To escape from his own boisterous mind, the protagonist continually makes observations about the outer world. He considers every situation as an intellectual challenge: for him, being a caretaker is on an equal level with being a busker, communicating with his neighbours in his apartment block, or loafing about in inner-city Budapest. It is precisely because of this special attention that Barnás manages to paint an authentic image of present-day Budapest, which, in my opinion, is unprecedented in contemporary Hungarian prose. He even makes direct and indirect references to daily politics, describing party feuds as “the struggle between those who won’t speak to each other”. There are lots of minor characters, some of whom are evoked only with a precise, descriptive name (“the obsequious one”; “the man with the matted hair”; “Bluehair”; “Birdie”), others are brought quite close to the reader. One of the latter is Michael, whose friendship bordering on love with the narrator is described in an extremely sensitive way, rare in Hungarian literature.

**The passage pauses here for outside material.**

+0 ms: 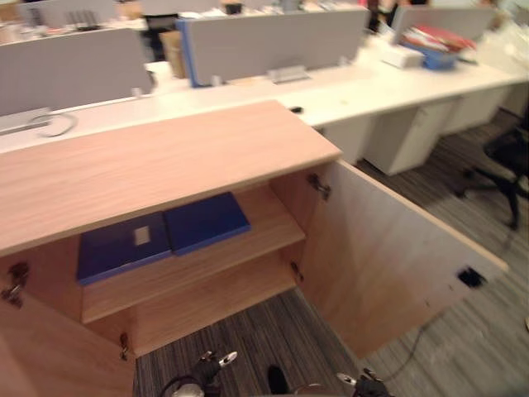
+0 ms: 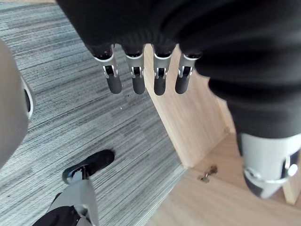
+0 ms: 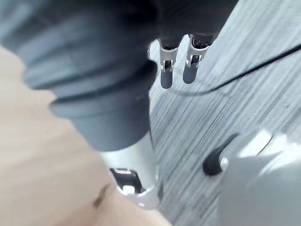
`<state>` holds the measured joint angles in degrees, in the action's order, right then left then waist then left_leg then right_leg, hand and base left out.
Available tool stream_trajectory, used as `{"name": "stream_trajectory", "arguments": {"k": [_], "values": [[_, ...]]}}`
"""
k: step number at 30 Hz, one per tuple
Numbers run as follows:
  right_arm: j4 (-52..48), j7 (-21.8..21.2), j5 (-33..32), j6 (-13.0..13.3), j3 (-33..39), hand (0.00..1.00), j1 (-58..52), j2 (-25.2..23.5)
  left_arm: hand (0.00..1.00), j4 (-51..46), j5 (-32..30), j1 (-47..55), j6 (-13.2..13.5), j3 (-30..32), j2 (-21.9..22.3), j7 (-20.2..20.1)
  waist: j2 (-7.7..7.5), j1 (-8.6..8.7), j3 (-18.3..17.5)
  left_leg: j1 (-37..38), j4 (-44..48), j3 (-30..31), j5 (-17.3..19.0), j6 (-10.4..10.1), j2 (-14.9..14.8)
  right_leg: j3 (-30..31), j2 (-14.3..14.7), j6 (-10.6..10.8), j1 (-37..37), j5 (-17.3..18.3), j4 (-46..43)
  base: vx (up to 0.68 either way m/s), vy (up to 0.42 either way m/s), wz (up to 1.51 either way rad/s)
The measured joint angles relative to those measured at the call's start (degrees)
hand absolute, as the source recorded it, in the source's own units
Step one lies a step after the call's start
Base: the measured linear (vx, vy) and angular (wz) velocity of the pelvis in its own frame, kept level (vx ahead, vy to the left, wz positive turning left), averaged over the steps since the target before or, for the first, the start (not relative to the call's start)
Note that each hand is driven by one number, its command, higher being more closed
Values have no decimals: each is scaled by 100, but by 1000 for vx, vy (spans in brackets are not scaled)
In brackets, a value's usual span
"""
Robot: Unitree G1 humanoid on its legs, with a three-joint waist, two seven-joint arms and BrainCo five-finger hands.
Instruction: Walk over to the cabinet, pick up the folder, carry it to the office cabinet, place the folder inside the office cabinet, then close the office cabinet door
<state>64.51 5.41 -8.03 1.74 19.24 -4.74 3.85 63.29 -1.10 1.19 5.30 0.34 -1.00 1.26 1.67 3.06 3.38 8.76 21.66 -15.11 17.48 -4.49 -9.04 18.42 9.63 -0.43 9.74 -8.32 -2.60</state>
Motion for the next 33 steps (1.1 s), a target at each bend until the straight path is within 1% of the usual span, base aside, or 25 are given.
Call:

Barnás creates a special language for the most important minor characters. Michael’s dizzying monologue about a shooting incident at a restaurant is implanted into the text as a single, endless sentence, just as the stories of the Old Woman, who talks about the history of the inner-city apartment block, the persecution of the Jews before 1945 and the piles of dead bodies. Through these figures, Barnás’s novel speaks about the sacrality of speech, of communication. As if there could only be a real relationship between two people in such an alienated city as Budapest if through the act of speaking we burst open like a wound full of puss.

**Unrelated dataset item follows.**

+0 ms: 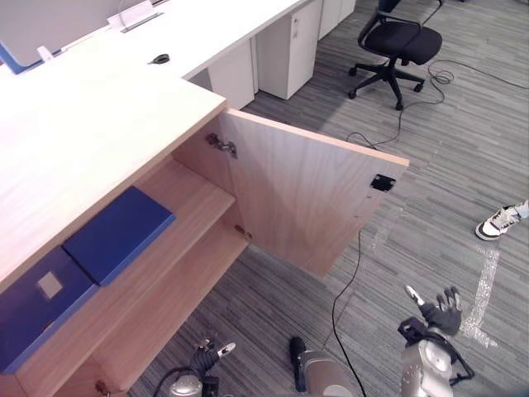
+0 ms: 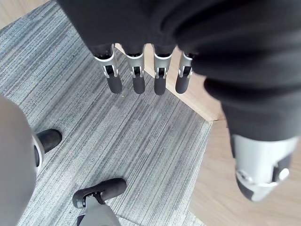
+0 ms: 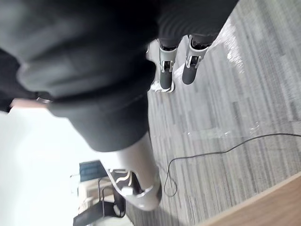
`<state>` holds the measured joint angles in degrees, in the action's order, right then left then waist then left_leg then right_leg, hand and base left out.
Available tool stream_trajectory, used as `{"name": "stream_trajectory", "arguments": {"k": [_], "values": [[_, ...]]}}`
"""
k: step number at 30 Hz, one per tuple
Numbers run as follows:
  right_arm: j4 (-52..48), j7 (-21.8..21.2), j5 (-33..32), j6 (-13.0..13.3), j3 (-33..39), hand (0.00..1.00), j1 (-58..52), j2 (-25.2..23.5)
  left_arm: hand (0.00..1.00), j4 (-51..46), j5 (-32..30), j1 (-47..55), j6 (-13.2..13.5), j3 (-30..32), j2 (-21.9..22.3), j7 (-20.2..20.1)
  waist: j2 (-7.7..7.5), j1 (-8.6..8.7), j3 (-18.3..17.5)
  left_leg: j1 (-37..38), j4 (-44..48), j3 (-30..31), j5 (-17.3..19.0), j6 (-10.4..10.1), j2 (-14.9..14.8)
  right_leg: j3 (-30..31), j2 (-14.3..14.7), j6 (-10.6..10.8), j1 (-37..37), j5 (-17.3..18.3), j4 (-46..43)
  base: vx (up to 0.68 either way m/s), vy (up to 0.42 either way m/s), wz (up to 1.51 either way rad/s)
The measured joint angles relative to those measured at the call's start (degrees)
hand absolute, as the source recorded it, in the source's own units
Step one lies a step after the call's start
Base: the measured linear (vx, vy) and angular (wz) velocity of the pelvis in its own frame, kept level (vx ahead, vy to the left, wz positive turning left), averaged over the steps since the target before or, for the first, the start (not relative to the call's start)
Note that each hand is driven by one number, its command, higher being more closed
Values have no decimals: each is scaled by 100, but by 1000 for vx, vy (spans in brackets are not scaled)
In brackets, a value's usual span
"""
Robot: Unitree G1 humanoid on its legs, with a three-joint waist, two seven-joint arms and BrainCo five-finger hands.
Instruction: Walk over to the cabinet, pick up the folder, carry it to the office cabinet, place the folder inside the office cabinet, then close the office cabinet door
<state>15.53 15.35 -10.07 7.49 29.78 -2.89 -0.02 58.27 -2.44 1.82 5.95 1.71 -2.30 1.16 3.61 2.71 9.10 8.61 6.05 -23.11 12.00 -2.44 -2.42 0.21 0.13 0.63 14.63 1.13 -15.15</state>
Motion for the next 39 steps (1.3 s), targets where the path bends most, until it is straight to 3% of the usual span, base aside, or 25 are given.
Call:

The text is broken up in an unusual way. Instead of paragraphs there are spaces of varying length between sentences; instead of numbers and titles, there are asterisks and page breaks between chapters. The shorter spaces could as well be considered as separating paragraphs; however, there may be a more conscious idea behind this technique. In fact, none of the sections seem to be continuing the previous one in the strict sense. Even though we often remain within the same scene for pages on end, yet each block of text describes some new information or event, and each section is a unified whole, therefore we can stop reading after any one of them. The concept of temporal coordination is thus there not only on the level of narration, but on that of sentence construction as well.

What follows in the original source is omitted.